# <span style = "color:green;font-size:40px"> TF-IDF </span>

***

<span style = "color:coral"> TF-IDF stands for Term Frequency - Inverse Document Frequency </span>

TF-IDF is a technique which is used to find the meaning of sentences consisting of words and cancels out the incapabilities of Bag of Words technique which is good for text classification or for helping a machine read words in numbers.

### So what is it? Let's understand it using an example

Let's say machine is trying to understand meaning of this- "Today is a beautiful day"

What do you focus on here?

This sentence talks about <b>today</b>, it also tells us that today is a <b>beautiful day</b>. The mood is <b>happy/positive</b>,anything else?

Beauty is clearly the adjective word used here. From a BoW(Bag of Words) approach all words are broken into count and frequency with no preference to a word in particular, all words have same frequency here (1 in this case) and obviously there is no emphasis on beauty or positive mood by the machine.

The words are just broken down and if we were talking about importance, 'a' is as important as 'day' or 'beauty'.

But is it really that 'a' tells you more about context of a sentence compared to 'beauty'?

No, that's why Bag of words needed an upgrade.

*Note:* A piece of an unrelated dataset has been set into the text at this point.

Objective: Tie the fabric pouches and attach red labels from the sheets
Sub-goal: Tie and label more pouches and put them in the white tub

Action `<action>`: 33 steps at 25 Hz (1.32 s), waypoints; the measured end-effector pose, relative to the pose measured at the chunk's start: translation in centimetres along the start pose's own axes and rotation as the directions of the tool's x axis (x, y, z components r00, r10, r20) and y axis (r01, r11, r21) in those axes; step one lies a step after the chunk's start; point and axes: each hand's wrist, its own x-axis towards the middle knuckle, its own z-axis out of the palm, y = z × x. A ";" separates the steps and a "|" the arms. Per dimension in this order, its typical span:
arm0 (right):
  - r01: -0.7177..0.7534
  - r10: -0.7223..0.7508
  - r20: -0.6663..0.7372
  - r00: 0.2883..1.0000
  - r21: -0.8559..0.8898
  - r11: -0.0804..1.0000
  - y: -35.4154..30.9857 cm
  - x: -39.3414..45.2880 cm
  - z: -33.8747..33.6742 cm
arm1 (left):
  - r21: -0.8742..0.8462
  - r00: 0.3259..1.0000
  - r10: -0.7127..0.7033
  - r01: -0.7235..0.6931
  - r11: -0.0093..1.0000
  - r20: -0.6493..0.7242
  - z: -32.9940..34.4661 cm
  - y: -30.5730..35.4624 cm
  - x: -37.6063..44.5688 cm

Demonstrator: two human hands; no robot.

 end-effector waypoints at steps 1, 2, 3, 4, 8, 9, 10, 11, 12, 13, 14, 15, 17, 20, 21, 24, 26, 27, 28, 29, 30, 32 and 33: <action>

Also, another major drawback is say a document has 200 words, out of which 'a' comes 20 times, 'the' comes 15 times etc.

Many words which are repeated again and again are given more importance in final feature building and we miss out on context of less repeated words like Rain, Beauty, subway, names.

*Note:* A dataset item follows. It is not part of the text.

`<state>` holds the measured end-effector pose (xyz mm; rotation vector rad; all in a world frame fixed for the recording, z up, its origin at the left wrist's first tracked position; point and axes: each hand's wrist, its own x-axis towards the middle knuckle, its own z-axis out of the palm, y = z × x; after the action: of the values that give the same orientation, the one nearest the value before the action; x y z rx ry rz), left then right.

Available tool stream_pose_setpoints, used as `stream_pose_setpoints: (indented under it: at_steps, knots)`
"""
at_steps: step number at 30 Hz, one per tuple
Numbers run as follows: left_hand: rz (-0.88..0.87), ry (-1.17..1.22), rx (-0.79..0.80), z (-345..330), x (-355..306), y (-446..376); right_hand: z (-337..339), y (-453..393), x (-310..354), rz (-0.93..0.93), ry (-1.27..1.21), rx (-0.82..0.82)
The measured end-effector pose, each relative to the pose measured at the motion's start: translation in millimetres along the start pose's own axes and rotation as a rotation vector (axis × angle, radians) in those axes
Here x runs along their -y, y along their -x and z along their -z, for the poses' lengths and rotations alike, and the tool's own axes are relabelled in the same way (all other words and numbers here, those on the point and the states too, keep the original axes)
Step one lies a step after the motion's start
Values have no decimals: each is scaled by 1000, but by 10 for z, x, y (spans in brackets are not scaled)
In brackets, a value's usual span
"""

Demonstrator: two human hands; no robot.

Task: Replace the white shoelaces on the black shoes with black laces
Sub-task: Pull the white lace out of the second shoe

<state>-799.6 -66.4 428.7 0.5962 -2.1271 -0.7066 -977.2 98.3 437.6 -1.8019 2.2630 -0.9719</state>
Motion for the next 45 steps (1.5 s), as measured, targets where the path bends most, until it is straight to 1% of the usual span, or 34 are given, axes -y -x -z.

So it's easy to miss on what was meant by the writer if read by a machine and it presents a problem that TF-IDF solves, so now we know why do we use TF-IDF.

### Let's see how it works

TF-IDF is useful in solving the major drawbacks of Bag of Words by introducing an important concept called inverse document frequency.

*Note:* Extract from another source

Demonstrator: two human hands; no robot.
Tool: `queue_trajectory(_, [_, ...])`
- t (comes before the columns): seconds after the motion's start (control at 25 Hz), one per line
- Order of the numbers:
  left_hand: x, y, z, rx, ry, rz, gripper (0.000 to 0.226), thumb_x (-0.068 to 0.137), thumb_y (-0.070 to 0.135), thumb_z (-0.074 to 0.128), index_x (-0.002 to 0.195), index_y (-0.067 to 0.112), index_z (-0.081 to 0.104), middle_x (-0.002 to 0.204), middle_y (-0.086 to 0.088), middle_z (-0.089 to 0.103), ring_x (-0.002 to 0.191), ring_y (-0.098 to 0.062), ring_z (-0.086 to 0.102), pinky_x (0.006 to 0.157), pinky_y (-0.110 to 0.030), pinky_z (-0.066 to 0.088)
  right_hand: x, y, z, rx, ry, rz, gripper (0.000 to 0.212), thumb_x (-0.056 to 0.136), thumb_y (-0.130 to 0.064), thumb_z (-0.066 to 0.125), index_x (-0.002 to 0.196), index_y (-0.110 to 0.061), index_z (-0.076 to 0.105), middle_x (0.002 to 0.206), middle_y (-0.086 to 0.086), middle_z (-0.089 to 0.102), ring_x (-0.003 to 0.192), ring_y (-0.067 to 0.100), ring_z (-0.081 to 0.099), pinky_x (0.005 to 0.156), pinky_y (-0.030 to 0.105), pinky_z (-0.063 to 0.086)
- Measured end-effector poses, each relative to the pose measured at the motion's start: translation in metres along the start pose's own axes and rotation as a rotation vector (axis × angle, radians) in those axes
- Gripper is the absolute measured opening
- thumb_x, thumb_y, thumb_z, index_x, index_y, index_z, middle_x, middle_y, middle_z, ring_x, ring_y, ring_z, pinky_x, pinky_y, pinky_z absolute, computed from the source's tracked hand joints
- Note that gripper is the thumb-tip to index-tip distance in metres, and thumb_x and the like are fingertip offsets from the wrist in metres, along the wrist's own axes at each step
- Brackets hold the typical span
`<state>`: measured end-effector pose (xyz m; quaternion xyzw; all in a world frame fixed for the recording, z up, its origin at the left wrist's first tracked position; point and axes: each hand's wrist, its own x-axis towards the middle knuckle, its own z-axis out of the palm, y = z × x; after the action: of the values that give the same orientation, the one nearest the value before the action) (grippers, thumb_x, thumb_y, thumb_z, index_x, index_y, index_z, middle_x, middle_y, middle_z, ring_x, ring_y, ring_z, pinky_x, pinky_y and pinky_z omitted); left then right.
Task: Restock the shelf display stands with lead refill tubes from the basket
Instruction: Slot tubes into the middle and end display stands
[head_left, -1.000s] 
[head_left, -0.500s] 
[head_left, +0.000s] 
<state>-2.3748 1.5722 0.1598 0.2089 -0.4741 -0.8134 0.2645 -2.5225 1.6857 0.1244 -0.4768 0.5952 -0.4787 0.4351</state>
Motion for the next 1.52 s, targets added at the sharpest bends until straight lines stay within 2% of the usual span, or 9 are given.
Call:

It's a score which the machine keeps where it is evaluates the words used in a sentence and measures it's usage compared to words used in the entire document. In other words, it's a score to highlight each word's relevance in the entire document. It is calculated as:

<center><b><i>IDF = Log[(Number of Documents)/(Number of Documents containing the word)] </i></b></center>

<center><b><i> TF = (Number of repetitions of word in a document)/( Number of words in a document </i></b></center>

okay, for now let's just say that TF answers questions like - how many times is beauty used in that entire document, give me a probability and IDF answers questions like how important is the word beauty in the entire list of documents, is it common theme in all the documents.

So using TF and IDF machine makes sense of important words in a document and important words throughtout all documents.

### What's the way of finding TF-IDF of a document?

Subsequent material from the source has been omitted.